> Assignment: The response should consist of every line below, unchanged.

> Dataset content:
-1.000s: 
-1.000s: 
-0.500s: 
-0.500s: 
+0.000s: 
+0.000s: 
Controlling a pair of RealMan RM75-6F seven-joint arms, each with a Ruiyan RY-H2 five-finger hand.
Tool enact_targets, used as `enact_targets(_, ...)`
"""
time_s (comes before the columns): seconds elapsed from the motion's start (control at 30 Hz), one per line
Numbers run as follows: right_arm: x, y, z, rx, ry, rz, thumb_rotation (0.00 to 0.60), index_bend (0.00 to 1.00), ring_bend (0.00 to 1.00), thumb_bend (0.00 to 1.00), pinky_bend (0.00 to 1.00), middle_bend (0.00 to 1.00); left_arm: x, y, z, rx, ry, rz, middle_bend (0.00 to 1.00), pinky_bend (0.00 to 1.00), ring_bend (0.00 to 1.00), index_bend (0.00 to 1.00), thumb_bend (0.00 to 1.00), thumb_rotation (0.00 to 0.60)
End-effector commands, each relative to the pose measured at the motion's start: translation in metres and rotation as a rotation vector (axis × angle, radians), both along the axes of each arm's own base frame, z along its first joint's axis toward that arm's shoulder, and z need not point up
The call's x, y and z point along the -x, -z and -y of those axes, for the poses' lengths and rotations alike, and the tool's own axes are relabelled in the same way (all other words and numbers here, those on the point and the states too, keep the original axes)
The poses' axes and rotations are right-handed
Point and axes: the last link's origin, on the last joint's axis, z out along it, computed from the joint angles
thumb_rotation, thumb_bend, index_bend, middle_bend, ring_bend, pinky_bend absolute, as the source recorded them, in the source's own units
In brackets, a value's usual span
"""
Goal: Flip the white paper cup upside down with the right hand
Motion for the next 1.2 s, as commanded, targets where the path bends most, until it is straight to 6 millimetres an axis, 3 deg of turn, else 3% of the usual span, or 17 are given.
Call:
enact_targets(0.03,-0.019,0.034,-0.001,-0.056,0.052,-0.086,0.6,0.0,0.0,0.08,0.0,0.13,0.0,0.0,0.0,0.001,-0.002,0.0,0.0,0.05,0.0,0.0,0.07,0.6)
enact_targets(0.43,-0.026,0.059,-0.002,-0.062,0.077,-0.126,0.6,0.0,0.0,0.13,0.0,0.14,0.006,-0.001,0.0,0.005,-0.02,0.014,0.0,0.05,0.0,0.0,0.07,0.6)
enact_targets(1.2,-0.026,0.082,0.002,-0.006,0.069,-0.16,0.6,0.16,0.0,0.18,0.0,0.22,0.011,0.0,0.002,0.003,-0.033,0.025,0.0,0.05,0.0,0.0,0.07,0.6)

> Answer space:
-1.000s: 
-1.000s: 
-0.500s: 
-0.500s: 
+0.000s: 
+0.000s: 
Controlling a pair of RealMan RM75-6F seven-joint arms, each with a Ruiyan RY-H2 five-finger hand.
Tool enact_targets, used as `enact_targets(_, ...)`
"""
time_s (comes before the columns): seconds elapsed from the motion's start (control at 30 Hz), one per line
Numbers run as follows: right_arm: x, y, z, rx, ry, rz, thumb_rotation (0.00 to 0.60), index_bend (0.00 to 1.00), ring_bend (0.00 to 1.00), thumb_bend (0.00 to 1.00), pinky_bend (0.00 to 1.00), middle_bend (0.00 to 1.00); left_arm: x, y, z, rx, ry, rz, middle_bend (0.00 to 1.00), pinky_bend (0.00 to 1.00), ring_bend (0.00 to 1.00), index_bend (0.00 to 1.00), thumb_bend (0.00 to 1.00), thumb_rotation (0.00 to 0.60)
End-effector commands, each relative to the pose measured at the motion's start: translation in metres and rotation as a rotation vector (axis × angle, radians), both along the axes of each arm's own base frame, z along its first joint's axis toward that arm's shoulder, and z need not point up
The call's x, y and z point along the -x, -z and -y of those axes, for the poses' lengths and rotations alike, and the tool's own axes are relabelled in the same way (all other words and numbers here, those on the point and the states too, keep the original axes)
The poses' axes and rotations are right-handed
Point and axes: the last link's origin, on the last joint's axis, z out along it, computed from the joint angles
thumb_rotation, thumb_bend, index_bend, middle_bend, ring_bend, pinky_bend absolute, as the source recorded them, in the source's own units
In brackets, a value's usual span
"""
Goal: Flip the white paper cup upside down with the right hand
Motion for the next 1.2 s, as commanded, targets where the path bends most, until it is straight to 6 millimetres an axis, 3 deg of turn, else 3% of the usual span, or 17 are given.
Call:
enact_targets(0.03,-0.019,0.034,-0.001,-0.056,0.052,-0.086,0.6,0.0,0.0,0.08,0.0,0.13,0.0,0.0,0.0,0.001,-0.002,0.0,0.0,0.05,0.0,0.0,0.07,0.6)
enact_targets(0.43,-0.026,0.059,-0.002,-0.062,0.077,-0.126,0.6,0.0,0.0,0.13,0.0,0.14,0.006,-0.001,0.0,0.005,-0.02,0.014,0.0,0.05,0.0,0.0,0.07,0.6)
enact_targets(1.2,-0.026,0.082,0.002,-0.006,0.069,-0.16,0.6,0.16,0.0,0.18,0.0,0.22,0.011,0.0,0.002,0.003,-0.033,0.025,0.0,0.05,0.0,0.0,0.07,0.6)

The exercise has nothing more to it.